Lo smart working dopo il 30 aprile 2021

Al momento però secondo vari osservatori c'è una eccessiva stratificazione normativa che genera confusione e inevitabilmente qualche problema di coordinamento. Le motivazioni della semplificazione del lavoro agile sono chiari: diminuire al massimo i contatti e rischi di contagio nei luoghi di lavoro. Esistono moltissime attività lavorative che possono svolgersi in remoto comodamente da casa senza il bisogno di recarsi obbligatoriamente nella sede di lavoro contrattualmente stabilita. Negli ultimi 12 mesi lo smart working è stato di volta in volta prorogato. 

Fino al 30 aprile 2021 non ci sarà bisogno di un accordo tra l’ente pubblico e il lavoratore statale per stabilire la modalità del lavoro a domicilio. I dirigenti dei vari uffici dovranno continuare a gestire l’attività in modo che lo smart working coinvolga almeno il 50% del personale impiegato in mansioni che non richiedono la presenza fisica dietro la scrivania

Nei futuri contratti collettivi nazionali del pubblico impiego sarà definita una disciplina normativa ed economica del lavoro agile (smart working) che superi l’attuale assetto emergenziale garantendo condizioni di lavoro trasparenti e conciliando le esigenze delle lavoratrici e dei lavoratori con quelle delle pubbliche amministrazioni. Il quadro normativo imbastito con la firma di pochi giorni fa vuole comprendere una nuova disciplina economica e normativa per il lavoro agile che superi l’attuale assetto emergenziale garantendo condizioni di lavoro trasparenti e conciliando le esigenze delle lavoratrici e dei lavoratori con quelle delle pubbliche amministrazioni. Il Patto si propone inoltre l’obiettivo di "avviare una nuova stagione di relazioni sindacali che punti sul confronto con le organizzazioni dei lavoratori e porti a compimento i rinnovi contrattuali del triennio 2019-2021", spiega una nota del governo. A questo proposito, il Governo emanerà in tempi brevi gli atti di indirizzo all’Aran per il riavvio della stagione contrattuale che venerdì prossimo vedrà un primo passo con la convocazione del ministro Brunetta a Palazzo Vidoni. 

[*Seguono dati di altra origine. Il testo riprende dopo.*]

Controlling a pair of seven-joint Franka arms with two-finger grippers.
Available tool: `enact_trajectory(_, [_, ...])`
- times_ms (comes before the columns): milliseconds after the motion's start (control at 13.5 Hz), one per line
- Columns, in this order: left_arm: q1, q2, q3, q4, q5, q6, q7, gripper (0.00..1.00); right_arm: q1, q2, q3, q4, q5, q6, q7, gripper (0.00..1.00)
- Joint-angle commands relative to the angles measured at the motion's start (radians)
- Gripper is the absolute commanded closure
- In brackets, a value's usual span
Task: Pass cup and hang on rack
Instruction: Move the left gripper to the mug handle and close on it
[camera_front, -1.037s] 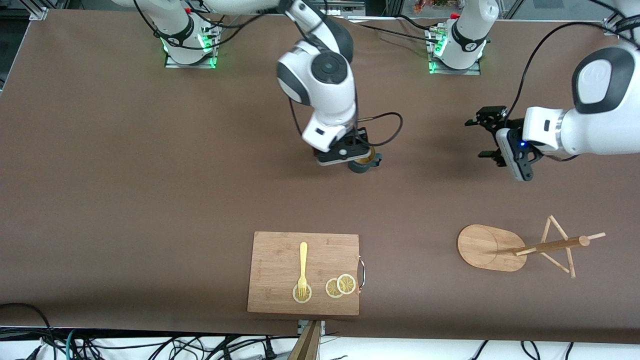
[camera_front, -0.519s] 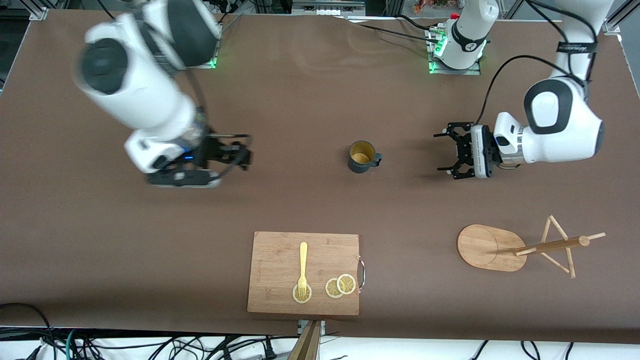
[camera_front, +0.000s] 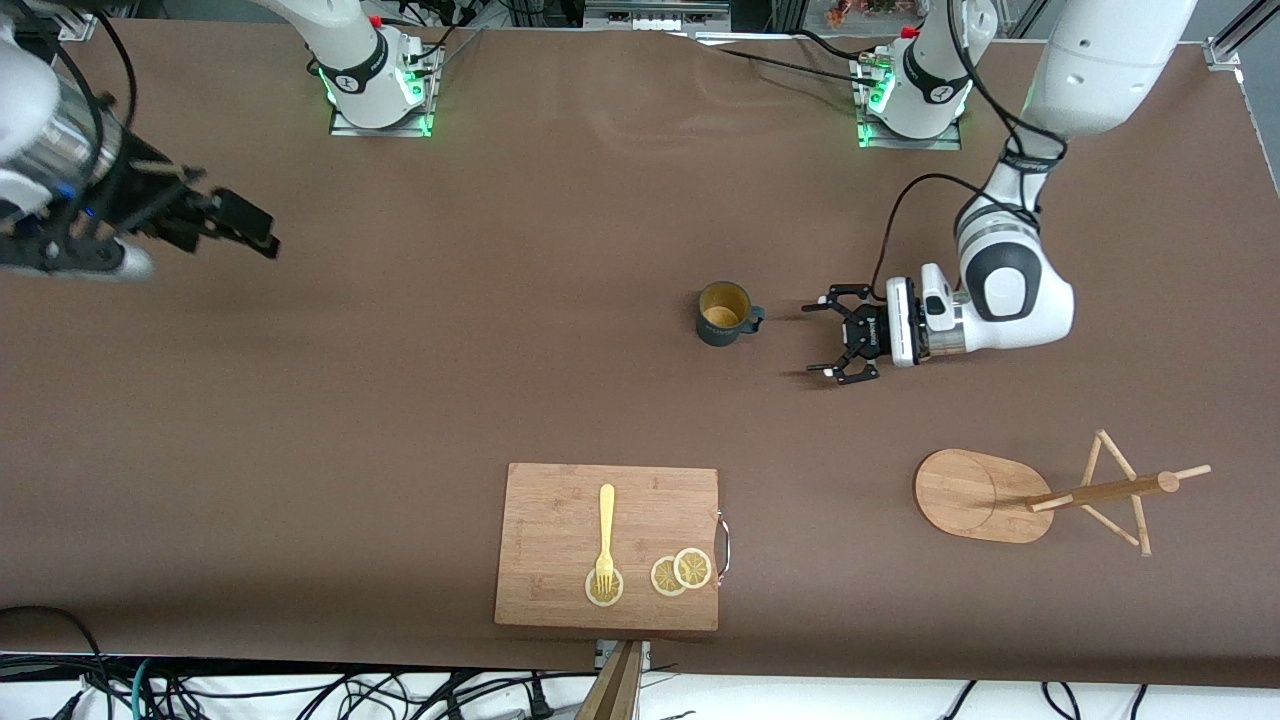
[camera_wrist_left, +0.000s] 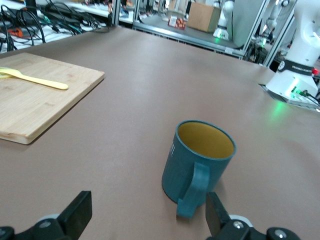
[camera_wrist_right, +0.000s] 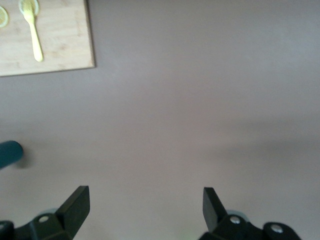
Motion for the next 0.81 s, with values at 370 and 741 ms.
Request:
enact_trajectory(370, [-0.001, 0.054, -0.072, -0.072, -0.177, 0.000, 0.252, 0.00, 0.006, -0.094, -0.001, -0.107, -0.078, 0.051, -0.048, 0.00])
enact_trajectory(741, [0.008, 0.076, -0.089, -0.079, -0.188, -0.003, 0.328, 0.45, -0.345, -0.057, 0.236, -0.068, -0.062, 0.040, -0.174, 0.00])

Le pubbliche amministrazioni, tenuto conto dell’evolversi della situazione epidemiologica, assicurano le percentuali più elevate possibili di lavoro agile. Il Consiglio dei Ministri ha prorogato fino al 30 aprile 2021 lo stato di emergenza in conseguenza del rischio sanitario connesso, si legge testualmente, “all’insorgenza di patologie derivanti da agenti virali trasmissibili”.

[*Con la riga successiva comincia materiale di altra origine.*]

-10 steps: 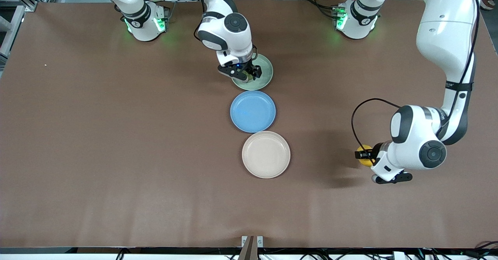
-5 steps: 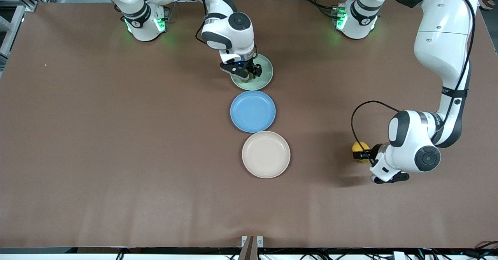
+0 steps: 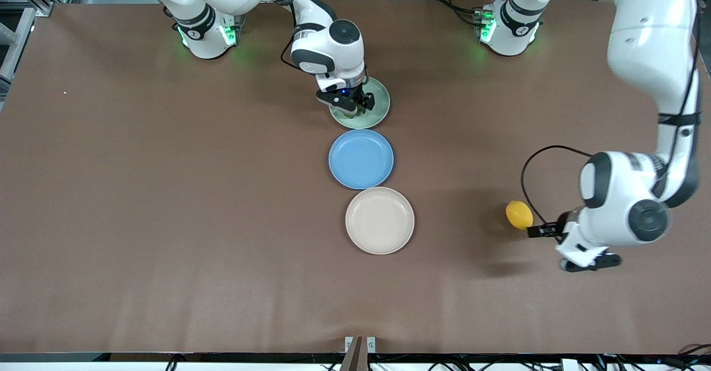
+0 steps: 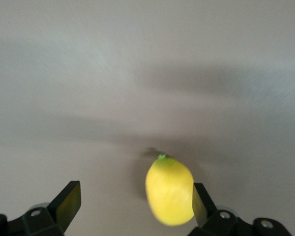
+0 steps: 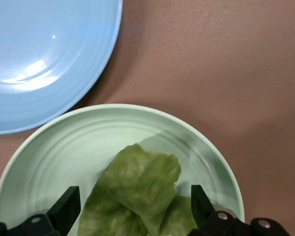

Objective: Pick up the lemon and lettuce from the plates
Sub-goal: 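Release the lemon and raise the left gripper while the right lifts lettuce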

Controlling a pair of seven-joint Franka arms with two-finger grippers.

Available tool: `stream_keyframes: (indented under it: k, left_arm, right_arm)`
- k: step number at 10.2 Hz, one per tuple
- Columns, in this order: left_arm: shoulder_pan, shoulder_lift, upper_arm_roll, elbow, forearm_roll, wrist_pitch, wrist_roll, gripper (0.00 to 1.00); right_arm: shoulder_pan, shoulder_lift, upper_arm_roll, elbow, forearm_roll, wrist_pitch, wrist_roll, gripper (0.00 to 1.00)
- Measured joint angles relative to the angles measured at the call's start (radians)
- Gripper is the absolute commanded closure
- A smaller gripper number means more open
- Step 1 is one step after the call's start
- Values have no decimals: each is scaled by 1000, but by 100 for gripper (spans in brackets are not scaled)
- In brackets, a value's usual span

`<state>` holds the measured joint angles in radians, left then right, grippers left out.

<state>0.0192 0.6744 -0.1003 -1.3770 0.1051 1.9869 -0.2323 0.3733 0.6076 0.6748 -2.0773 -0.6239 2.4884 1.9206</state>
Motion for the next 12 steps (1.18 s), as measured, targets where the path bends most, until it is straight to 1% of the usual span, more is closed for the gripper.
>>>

Lo smart working nel decreto Rilancio: cosa è già cambiato

Ricapitoliamo quindi: per il periodo dello stato di emergenza, il lavoro agile può essere applicato a qualsiasi rapporto di lavoro subordinato, costituendo la modalità ordinaria di svolgimento della prestazione lavorativa delle pubbliche amministrazioni, le quali erano chiamate a limitare la presenza sul posto di lavoro esclusivamente per assicurare le attività indifferibili e non altrimenti erogabili. Tale ultima previsione è stata successivamente integrata e parzialmente modificata dal D.L. 34/2020 (cosiddetto decreto rilancio), con la finalità di adeguare le misure di limitazione delle presenze del personale delle pubbliche amministrazioni sul luogo di lavoro alle esigenze della progressiva completa riapertura di tutti gli uffici pubblici e a quelle dei cittadini e delle imprese connesse al graduale riavvio delle attività produttive e commerciali.

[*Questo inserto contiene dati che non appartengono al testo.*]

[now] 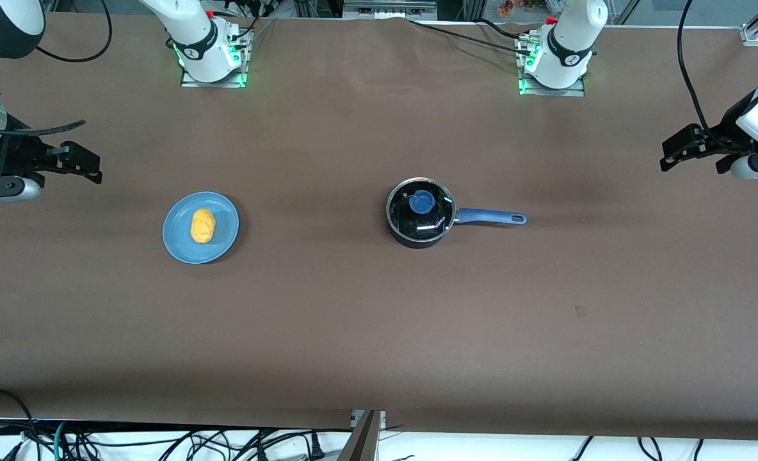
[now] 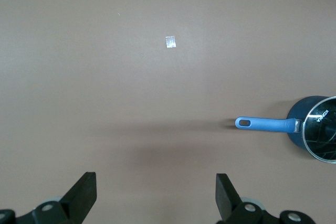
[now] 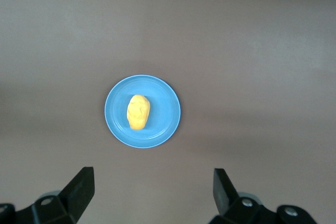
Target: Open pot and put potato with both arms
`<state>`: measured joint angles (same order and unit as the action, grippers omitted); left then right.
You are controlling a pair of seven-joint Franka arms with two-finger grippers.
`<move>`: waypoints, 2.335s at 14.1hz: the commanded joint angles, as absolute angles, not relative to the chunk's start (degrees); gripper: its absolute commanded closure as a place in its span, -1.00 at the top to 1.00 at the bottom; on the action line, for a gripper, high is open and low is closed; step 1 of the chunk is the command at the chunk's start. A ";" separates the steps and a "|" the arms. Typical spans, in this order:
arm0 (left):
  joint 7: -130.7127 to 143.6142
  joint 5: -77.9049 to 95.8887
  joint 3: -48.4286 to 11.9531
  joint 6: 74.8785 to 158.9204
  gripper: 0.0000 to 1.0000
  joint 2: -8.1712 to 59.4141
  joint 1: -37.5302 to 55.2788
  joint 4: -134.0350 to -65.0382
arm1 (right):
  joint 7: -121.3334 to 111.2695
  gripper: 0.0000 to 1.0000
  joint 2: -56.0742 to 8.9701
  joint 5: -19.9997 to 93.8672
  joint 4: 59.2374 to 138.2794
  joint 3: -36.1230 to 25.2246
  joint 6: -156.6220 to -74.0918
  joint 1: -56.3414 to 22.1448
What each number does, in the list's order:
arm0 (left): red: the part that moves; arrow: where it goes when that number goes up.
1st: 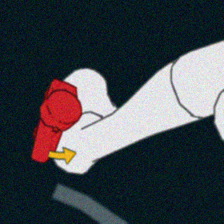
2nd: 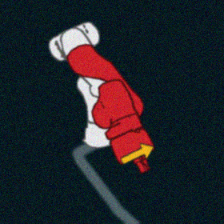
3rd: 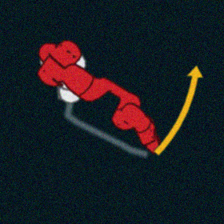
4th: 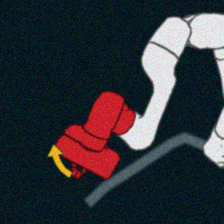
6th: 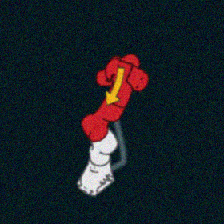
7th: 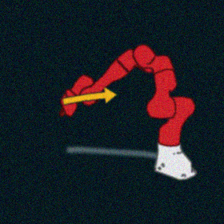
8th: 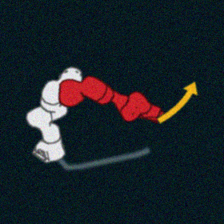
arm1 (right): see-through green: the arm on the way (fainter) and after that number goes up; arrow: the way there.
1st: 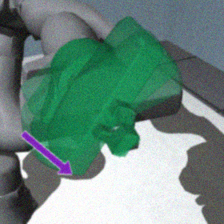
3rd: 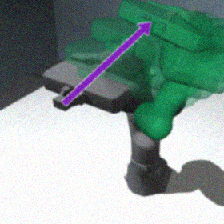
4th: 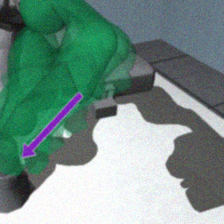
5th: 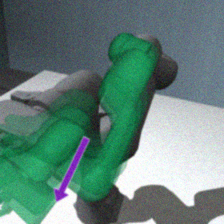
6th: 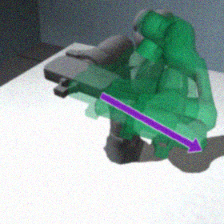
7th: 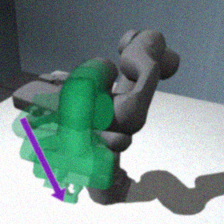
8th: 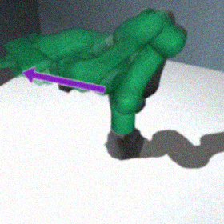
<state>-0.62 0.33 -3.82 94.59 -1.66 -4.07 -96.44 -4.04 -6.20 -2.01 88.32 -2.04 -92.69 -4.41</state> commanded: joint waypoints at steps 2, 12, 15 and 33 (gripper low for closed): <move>-0.35 -0.09 -3.87 94.48 1.00 -1.14 -4.13 -95.10 | -3.43 0.99 -7.12 -1.32 86.39 -1.76 -92.11 -4.04; -0.44 -0.09 -3.87 94.48 1.00 -1.05 -4.13 -95.10 | -4.13 0.99 -7.29 -1.14 86.40 -1.76 -92.11 -4.13; -0.35 -0.09 -3.87 94.48 1.00 -1.05 -4.13 -95.10 | -4.13 0.99 -7.29 -1.14 86.40 -1.67 -92.11 -4.13; -0.26 -0.53 -3.96 93.25 1.00 -0.53 -3.78 -95.01 | -3.79 0.99 -14.57 -1.76 87.45 -1.14 -96.23 -7.03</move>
<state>-0.56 0.33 -3.89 94.26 -1.23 -4.06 -96.29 -4.08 -11.87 -1.83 88.39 -1.10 -94.83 -6.26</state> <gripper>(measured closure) 0.000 0.000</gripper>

In particolare, l'articolo 263 del richiamato decreto Rilancio dispone che le amministrazioni pubbliche, fino al 30 aprile 2021 (termine così prorogato dal D.L. 183/2020), possano ricorrere al lavoro agile anche in assenza di accordi individuali e, in deroga alla disposizione di cui al richiamato art. 87, lett. a), del D.L. 18/2020 - secondo cui la presenza del personale nella PA è limitata agli atti indifferibili e non altrimenti eseguibili - organizzano il lavoro dei propri dipendenti e l'erogazione dei servizi attraverso la flessibilità dell'orario di lavoro, applicando il lavoro agile al 50% del personale impiegato nelle attività che possono essere svolte in tale modalità. Lo smart working per il 2021 per ora viene prorogato alla stessa data, 30 aprile 2021, che rappresenta, ad oggi, il termine ultimo dello stato di emergenza Covid. Poi si vedrà.